• [Exercise]
Keep only those lines of the records that include the string "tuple".

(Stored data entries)
________________________
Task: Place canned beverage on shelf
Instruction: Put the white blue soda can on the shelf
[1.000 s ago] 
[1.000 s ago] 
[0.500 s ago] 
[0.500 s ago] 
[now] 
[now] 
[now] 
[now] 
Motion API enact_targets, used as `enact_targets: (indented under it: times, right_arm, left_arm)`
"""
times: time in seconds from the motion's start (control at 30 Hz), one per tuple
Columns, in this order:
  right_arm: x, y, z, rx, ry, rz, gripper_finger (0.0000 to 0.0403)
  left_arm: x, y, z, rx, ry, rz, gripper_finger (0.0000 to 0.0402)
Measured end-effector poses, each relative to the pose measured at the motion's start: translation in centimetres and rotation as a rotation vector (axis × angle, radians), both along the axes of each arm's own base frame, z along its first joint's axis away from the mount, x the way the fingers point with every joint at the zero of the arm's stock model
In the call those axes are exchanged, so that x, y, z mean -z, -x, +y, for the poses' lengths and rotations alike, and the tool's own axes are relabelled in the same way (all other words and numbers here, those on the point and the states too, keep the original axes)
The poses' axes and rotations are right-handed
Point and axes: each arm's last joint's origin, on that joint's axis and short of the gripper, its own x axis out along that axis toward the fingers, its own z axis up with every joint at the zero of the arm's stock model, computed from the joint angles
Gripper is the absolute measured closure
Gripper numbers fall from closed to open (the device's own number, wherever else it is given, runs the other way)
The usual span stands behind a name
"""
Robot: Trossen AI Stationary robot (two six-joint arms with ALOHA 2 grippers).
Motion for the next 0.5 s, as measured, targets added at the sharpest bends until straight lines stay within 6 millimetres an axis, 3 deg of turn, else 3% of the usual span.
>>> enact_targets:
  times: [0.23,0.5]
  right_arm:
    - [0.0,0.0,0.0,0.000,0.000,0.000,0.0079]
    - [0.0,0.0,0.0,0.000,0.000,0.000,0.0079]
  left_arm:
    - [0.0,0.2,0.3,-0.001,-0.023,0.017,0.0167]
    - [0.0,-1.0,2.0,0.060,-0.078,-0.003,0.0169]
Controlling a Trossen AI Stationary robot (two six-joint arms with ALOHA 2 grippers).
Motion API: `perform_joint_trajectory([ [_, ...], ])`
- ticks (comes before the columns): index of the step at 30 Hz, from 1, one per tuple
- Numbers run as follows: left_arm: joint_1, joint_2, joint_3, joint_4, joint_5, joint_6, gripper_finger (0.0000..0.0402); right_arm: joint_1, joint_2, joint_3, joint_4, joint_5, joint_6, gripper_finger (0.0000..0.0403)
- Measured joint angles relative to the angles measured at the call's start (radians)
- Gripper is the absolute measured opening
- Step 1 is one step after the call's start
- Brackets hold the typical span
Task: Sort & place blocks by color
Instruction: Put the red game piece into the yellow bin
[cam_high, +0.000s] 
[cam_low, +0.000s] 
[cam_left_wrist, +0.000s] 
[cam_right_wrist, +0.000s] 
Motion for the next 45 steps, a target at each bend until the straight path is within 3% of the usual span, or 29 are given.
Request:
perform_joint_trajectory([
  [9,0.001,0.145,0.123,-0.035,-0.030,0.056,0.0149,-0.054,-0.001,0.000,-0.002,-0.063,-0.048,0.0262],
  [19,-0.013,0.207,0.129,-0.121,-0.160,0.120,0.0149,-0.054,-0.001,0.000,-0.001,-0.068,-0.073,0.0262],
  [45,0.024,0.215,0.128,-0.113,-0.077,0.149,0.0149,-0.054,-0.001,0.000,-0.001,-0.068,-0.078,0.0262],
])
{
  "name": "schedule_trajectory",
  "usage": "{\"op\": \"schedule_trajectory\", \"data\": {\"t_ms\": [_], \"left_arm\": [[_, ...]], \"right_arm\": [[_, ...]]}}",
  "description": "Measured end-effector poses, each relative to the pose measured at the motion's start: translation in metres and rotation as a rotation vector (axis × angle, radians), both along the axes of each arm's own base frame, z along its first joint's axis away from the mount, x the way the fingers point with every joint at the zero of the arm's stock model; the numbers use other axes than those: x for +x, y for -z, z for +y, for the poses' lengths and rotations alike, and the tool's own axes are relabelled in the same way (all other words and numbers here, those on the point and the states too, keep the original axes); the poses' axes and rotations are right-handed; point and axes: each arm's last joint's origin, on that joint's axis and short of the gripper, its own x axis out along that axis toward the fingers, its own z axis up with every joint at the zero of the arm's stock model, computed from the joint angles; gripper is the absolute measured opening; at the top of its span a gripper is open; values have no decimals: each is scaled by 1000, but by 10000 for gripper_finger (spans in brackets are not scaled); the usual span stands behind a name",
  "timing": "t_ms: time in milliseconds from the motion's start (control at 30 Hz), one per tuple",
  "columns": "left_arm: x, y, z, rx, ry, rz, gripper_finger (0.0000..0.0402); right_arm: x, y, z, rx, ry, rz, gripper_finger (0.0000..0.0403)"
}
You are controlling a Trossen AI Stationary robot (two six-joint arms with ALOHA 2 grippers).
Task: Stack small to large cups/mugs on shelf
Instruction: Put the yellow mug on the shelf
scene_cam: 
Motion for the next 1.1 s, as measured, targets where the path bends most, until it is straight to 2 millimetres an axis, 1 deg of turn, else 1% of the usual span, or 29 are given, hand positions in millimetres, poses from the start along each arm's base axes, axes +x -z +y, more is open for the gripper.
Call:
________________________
• [Result of the exercise]
times: time in seconds from the motion's start (control at 30 Hz), one per tuple
- ticks (comes before the columns): index of the step at 30 Hz, from 1, one per tuple
  "timing": "t_ms: time in milliseconds from the motion's start (control at 30 Hz), one per tuple",

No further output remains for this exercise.